Jigsaw puzzles may seem like they’re purely for entertainment purposes, but that is far from the case. While working on a jigsaw can certainly keep you occupied for hours on end (and out of the grasp of the doom scroll), this beloved pastime holds a lot of value beyond recreation. Not only are puzzles good for your brain, but they also have a slew of other benefits - eight of them, in fact.
Left and Right Brain Stimulation
The human brain is divided into two halves: the left and the right. The left brain is responsible for logistics and linear thinking, operating on facts and thinking in words. The right brain, on the other hand, is the art center, operating on intuition and imagination. The theory is that we are either left- or right-brain dominant. When you work on jigsaw puzzles though, you are utilizing both hemispheres of the brain. Now that’s what we call a mental workout!

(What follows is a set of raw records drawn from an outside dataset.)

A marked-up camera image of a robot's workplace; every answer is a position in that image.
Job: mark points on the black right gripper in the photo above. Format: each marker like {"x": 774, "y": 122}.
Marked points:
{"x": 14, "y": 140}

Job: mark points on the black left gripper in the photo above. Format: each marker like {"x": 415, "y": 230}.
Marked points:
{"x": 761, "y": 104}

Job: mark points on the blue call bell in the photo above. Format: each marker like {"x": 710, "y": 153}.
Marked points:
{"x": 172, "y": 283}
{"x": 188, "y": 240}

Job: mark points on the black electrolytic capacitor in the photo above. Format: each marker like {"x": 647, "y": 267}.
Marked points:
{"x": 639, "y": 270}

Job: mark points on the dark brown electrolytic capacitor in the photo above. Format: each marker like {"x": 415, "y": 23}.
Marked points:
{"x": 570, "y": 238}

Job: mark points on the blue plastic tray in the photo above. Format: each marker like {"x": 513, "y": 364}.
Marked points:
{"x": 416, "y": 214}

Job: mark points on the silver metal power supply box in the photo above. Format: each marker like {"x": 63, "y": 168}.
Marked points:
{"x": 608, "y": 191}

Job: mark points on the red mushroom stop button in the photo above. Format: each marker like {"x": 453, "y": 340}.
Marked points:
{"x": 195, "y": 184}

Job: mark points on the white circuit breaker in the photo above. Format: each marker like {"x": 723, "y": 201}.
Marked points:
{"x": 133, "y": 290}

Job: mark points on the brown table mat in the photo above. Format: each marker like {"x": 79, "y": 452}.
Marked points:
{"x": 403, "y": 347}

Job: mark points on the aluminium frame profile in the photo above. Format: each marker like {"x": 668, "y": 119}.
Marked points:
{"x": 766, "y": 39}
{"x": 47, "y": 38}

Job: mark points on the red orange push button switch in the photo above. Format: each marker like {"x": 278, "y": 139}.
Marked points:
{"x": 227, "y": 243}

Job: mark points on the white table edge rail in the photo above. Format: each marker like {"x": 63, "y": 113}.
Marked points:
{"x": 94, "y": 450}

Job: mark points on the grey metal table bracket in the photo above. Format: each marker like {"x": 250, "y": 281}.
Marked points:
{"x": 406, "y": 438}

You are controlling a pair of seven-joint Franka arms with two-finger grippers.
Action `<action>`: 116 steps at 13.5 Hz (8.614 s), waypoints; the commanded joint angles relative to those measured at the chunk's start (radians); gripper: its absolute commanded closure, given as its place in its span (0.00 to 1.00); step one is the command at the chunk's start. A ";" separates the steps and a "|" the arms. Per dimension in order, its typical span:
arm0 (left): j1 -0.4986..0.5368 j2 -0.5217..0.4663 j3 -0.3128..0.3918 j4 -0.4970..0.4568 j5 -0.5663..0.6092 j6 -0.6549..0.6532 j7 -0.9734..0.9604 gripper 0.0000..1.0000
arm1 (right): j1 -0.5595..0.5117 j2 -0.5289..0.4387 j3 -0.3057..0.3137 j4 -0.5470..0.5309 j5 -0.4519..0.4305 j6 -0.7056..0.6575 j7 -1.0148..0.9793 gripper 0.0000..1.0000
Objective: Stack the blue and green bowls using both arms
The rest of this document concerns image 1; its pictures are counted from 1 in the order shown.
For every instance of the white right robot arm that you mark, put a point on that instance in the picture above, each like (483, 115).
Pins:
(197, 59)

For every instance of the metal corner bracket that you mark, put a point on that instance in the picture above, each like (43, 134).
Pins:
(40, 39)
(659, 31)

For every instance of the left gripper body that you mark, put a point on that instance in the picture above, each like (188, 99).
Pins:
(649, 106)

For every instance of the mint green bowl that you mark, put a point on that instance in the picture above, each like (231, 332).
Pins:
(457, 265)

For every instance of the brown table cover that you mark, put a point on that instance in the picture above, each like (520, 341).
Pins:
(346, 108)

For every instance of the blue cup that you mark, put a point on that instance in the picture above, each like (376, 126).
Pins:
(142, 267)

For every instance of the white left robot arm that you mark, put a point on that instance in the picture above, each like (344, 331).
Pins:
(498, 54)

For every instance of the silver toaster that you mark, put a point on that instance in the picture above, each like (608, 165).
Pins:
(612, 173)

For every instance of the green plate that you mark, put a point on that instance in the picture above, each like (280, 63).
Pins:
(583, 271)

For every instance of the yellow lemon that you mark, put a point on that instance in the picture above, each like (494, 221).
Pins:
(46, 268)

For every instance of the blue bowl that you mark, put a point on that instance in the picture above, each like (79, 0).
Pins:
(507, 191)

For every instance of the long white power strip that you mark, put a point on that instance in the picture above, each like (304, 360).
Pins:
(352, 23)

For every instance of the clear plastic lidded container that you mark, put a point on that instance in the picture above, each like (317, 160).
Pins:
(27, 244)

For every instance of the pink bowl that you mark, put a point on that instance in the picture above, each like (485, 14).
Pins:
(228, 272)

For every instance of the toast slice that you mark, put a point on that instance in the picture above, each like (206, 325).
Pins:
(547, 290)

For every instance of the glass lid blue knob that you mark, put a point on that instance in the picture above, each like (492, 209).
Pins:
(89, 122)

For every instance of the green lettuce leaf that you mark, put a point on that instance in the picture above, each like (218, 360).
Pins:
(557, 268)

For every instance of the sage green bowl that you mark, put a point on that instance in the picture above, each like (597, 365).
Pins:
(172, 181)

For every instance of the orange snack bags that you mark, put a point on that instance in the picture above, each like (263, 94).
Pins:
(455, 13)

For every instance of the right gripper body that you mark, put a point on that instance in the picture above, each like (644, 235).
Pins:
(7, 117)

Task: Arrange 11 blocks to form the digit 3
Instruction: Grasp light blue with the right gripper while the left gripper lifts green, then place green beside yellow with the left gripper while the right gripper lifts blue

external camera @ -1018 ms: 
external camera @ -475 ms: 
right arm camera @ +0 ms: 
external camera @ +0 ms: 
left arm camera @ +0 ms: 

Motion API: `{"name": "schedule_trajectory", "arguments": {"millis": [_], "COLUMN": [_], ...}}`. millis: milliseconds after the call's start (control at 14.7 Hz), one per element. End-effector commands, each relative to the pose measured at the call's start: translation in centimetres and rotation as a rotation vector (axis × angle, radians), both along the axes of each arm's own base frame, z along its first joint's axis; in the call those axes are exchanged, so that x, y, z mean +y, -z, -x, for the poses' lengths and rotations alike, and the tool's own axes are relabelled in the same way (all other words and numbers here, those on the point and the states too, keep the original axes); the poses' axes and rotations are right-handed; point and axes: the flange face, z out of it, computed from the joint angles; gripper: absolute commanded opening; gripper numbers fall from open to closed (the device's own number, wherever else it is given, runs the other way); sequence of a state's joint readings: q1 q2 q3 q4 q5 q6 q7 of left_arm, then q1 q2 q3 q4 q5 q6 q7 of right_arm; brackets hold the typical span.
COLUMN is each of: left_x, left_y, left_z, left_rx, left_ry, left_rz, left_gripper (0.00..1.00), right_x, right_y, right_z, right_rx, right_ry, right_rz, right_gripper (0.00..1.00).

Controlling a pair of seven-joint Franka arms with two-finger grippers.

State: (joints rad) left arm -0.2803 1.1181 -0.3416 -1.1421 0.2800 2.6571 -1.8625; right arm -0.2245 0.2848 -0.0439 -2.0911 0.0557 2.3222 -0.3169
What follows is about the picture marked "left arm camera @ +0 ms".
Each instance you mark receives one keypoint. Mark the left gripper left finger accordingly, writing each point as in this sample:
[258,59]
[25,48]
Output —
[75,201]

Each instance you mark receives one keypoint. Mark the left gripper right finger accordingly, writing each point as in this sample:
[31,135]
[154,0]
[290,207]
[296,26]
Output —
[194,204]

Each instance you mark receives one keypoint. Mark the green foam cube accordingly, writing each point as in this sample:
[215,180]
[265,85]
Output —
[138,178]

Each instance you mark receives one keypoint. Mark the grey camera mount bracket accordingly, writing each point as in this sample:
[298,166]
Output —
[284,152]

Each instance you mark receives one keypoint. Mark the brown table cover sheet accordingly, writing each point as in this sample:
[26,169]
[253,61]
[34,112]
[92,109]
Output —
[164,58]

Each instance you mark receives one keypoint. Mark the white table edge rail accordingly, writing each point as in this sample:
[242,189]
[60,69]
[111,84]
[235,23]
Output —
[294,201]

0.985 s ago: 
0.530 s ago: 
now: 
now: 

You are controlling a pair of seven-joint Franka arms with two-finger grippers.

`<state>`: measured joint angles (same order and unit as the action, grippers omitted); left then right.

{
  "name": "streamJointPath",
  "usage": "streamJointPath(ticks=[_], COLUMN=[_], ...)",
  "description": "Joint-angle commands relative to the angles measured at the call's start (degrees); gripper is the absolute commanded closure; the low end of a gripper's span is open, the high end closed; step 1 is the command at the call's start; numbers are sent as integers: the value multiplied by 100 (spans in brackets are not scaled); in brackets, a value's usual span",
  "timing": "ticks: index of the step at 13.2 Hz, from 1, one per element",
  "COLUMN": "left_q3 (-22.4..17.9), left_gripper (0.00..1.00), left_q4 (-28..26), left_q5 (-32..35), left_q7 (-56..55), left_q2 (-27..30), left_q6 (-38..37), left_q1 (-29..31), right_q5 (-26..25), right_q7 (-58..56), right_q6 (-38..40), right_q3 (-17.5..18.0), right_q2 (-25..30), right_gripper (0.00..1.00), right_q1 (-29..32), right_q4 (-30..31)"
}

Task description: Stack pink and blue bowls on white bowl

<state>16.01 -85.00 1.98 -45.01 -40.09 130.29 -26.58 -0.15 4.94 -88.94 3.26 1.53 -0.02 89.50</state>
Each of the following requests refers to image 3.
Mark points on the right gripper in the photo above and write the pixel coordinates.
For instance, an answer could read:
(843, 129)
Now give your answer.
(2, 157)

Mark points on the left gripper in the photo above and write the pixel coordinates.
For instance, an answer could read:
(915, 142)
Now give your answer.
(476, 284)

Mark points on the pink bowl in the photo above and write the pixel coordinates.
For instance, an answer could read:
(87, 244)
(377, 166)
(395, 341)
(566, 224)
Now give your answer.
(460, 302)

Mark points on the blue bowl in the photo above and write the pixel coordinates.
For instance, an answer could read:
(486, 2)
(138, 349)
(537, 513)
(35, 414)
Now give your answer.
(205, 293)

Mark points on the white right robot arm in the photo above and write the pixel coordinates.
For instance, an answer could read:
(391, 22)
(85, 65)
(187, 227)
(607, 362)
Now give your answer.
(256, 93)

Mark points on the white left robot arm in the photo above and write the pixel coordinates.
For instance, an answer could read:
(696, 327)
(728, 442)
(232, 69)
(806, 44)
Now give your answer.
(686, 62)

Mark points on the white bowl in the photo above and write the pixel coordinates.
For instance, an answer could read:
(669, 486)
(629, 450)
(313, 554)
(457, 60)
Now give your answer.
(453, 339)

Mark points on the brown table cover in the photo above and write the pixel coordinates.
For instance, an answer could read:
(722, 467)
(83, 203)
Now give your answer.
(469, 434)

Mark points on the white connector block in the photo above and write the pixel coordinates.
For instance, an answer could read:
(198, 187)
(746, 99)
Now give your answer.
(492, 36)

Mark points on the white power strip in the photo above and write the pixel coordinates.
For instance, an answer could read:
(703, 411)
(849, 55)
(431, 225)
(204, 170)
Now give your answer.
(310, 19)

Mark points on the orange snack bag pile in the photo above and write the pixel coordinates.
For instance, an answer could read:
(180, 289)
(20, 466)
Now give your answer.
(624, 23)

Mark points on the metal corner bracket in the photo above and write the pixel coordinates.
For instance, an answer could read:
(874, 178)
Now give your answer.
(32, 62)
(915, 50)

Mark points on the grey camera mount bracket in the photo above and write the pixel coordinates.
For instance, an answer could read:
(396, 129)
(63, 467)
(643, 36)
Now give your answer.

Remembering What You Did Yesterday
Or what you ate for lunch 45 minutes ago. Working on a jigsaw helps reinforce the connection between brain cells and can even create new ones. Puzzles help your brain with memory retention, processing speeds, and mental reasoning. Some studies even suggest that doing this brain-training activity can prevent or delay memory loss, dementia, and Alzheimer's as you get further on in life.
Solve Problems Better
Another benefit of puzzles is that it increases your problem-solving skills and ability to think critically. These skills are useful in nearly every life situation, so even if you have a hard time with them now, working on jigsaw puzzles can help you hone and enhance them. Puzzles require you to learn by trial and error and tackle it from different approaches to solve them. Not only does your brain formulate and test multiple solutions, but it also allows you to learn how to change tack if not successful the first time. How’s that for a life lesson?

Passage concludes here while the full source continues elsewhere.